Repeat the data that follows verbatim. Images are not part of the copy.

━━━━━━

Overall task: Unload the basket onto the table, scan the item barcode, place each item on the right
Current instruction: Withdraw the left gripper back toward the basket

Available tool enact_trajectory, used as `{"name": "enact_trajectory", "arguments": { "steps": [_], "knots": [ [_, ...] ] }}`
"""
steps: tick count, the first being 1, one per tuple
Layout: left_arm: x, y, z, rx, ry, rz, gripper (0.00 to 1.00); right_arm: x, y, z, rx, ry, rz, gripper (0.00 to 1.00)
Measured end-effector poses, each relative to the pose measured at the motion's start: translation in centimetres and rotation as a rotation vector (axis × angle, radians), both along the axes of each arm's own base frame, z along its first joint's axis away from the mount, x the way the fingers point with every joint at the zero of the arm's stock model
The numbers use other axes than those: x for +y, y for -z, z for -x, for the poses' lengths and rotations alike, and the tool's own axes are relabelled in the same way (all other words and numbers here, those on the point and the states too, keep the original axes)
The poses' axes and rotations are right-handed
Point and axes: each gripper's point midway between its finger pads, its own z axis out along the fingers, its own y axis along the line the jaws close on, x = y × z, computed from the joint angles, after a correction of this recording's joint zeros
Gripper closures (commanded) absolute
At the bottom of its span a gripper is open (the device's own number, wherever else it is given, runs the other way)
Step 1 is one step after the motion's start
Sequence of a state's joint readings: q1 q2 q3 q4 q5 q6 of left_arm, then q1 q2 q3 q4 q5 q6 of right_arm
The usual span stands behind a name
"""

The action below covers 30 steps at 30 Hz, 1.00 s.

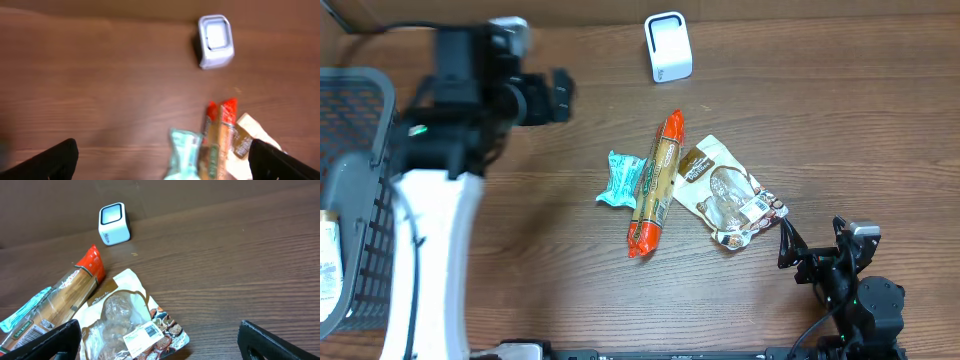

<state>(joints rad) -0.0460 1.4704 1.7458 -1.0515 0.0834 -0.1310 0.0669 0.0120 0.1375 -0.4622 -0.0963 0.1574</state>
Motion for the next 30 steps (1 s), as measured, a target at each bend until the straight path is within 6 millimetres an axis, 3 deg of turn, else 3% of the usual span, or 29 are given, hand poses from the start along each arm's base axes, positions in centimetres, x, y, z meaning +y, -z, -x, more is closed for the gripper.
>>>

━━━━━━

*Task response*.
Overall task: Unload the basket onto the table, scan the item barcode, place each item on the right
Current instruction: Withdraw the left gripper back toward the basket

Available tool enact_trajectory, used as `{"name": "enact_trajectory", "arguments": { "steps": [_], "knots": [ [_, ...] ] }}`
"""
steps: tick count, the first being 1, one per tuple
Layout: left_arm: x, y, z, rx, ry, rz, gripper (0.00 to 1.00); right_arm: x, y, z, rx, ry, rz, gripper (0.00 to 1.00)
Measured end-effector poses, each relative to the pose measured at the motion's start: translation in centimetres and rotation as a rotation vector (axis × angle, radians), both along the axes of each arm's own base frame, z along its first joint's axis away from the mount, x the way the fingers point with every joint at the zero of the arm's stock model
The numbers use other axes than those: x for +y, y for -z, z for -x, for the poses' lengths and rotations alike, and the tool's own axes are relabelled in the same way (all other words and numbers here, those on the point and the states too, keep the original axes)
The poses' axes and rotations are right-handed
Point and axes: each gripper's point midway between its finger pads, its own z axis out along the fingers, its own y axis along the line the jaws close on, x = y × z, computed from the joint angles, after a correction of this recording's joint zeros
Gripper closures (commanded) absolute
At the bottom of its span a gripper is open (the device's own number, wherever else it is given, runs the other way)
Step 1 is one step after the motion's start
Sequence of a state's joint readings: q1 q2 q3 q4 q5 q6 of left_arm, then q1 q2 q3 q4 q5 q6 of right_arm
The usual span stands behind a name
"""

The action below covers 30 steps at 30 Hz, 1.00 s.


<state>(joints rad) -0.0460 1.4704 1.7458 -1.0515 0.0834 -0.1310 0.0669 0.0120 0.1375 -0.4622 -0.0963 0.1574</state>
Motion for the next 30 steps (1 s), as measured, a target at each bend until the straight path is within 6 millimetres an axis, 3 deg of turn, else 3% of the usual span, or 29 are given, hand poses from the start along each arm's base axes, positions in centimetres, x, y, z meaning +y, -z, -x, more is closed for the gripper.
>>>

This answer is now finished.